**TASK STATEMENT:**
Go through the records below and restate each one word for word.

Content starts

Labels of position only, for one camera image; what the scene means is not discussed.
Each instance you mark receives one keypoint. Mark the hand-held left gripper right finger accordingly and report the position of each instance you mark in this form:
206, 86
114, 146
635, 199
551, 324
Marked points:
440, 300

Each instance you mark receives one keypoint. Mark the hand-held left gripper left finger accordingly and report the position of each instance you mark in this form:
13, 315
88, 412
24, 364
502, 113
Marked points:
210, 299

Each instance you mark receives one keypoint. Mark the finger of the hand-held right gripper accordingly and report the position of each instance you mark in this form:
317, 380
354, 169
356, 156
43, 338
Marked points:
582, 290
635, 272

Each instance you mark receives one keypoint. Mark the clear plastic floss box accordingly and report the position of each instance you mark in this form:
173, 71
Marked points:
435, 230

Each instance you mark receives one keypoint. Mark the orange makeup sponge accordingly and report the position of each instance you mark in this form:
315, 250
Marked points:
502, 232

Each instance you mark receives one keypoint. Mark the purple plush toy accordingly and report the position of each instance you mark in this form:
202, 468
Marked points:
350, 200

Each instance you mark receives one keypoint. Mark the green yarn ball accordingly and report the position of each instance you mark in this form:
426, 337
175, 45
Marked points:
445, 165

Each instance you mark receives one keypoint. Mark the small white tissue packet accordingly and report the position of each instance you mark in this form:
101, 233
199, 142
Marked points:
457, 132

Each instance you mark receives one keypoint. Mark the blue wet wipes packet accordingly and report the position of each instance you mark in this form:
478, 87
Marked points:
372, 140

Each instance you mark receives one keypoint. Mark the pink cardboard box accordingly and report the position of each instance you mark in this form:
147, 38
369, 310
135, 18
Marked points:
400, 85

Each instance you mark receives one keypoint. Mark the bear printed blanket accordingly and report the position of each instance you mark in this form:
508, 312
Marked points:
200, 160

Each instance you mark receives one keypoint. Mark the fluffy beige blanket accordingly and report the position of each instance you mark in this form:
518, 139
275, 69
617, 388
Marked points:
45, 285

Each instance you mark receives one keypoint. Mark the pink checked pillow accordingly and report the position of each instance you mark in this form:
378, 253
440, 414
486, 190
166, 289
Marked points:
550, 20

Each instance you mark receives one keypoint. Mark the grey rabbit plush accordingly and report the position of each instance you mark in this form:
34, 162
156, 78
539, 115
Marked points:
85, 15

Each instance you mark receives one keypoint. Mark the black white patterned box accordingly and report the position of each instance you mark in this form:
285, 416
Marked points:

Content ends

**ANSWER BOX:**
Labels of position only, for one camera image; what the scene means is not discussed.
Each instance you mark receives one keypoint. Mark the hand-held left gripper right finger accordingly and report the position of each instance you mark in this form:
206, 86
114, 146
635, 199
551, 324
Marked points:
440, 300

Each instance you mark receives one keypoint. Mark the hand-held left gripper left finger accordingly and report the position of each instance you mark in this form:
13, 315
88, 412
24, 364
502, 113
Marked points:
210, 299

Each instance you mark receives one keypoint. Mark the finger of the hand-held right gripper accordingly and report the position of each instance you mark in this form:
317, 380
354, 169
356, 156
43, 338
Marked points:
582, 290
635, 272

Each instance you mark receives one keypoint. Mark the clear plastic floss box accordingly and report the position of each instance you mark in this form:
173, 71
Marked points:
435, 230

Each instance you mark receives one keypoint. Mark the orange makeup sponge accordingly and report the position of each instance you mark in this form:
315, 250
Marked points:
502, 232

Each instance you mark receives one keypoint. Mark the purple plush toy accordingly and report the position of each instance you mark in this form:
202, 468
Marked points:
350, 200

Each instance you mark receives one keypoint. Mark the green yarn ball accordingly and report the position of each instance you mark in this form:
426, 337
175, 45
Marked points:
445, 165

Each instance you mark receives one keypoint. Mark the small white tissue packet accordingly and report the position of each instance you mark in this form:
101, 233
199, 142
Marked points:
457, 132

Each instance you mark receives one keypoint. Mark the blue wet wipes packet accordingly and report the position of each instance you mark in this form:
478, 87
Marked points:
372, 140

Each instance you mark receives one keypoint. Mark the pink cardboard box accordingly and report the position of each instance you mark in this form:
147, 38
369, 310
135, 18
Marked points:
400, 85

Each instance you mark receives one keypoint. Mark the bear printed blanket accordingly and report the position of each instance you mark in this form:
508, 312
Marked points:
200, 160

Each instance you mark receives one keypoint. Mark the fluffy beige blanket accordingly and report the position of each instance you mark in this form:
518, 139
275, 69
617, 388
Marked points:
45, 285

Each instance you mark receives one keypoint. Mark the pink checked pillow accordingly and report the position of each instance you mark in this form:
378, 253
440, 414
486, 190
166, 289
Marked points:
550, 20

Each instance you mark receives one keypoint. Mark the grey rabbit plush accordingly and report the position of each instance you mark in this form:
34, 162
156, 78
539, 115
Marked points:
85, 15

Each instance you mark receives one keypoint. Mark the black white patterned box accordingly and report the position of each instance you mark in this form:
285, 416
Marked points:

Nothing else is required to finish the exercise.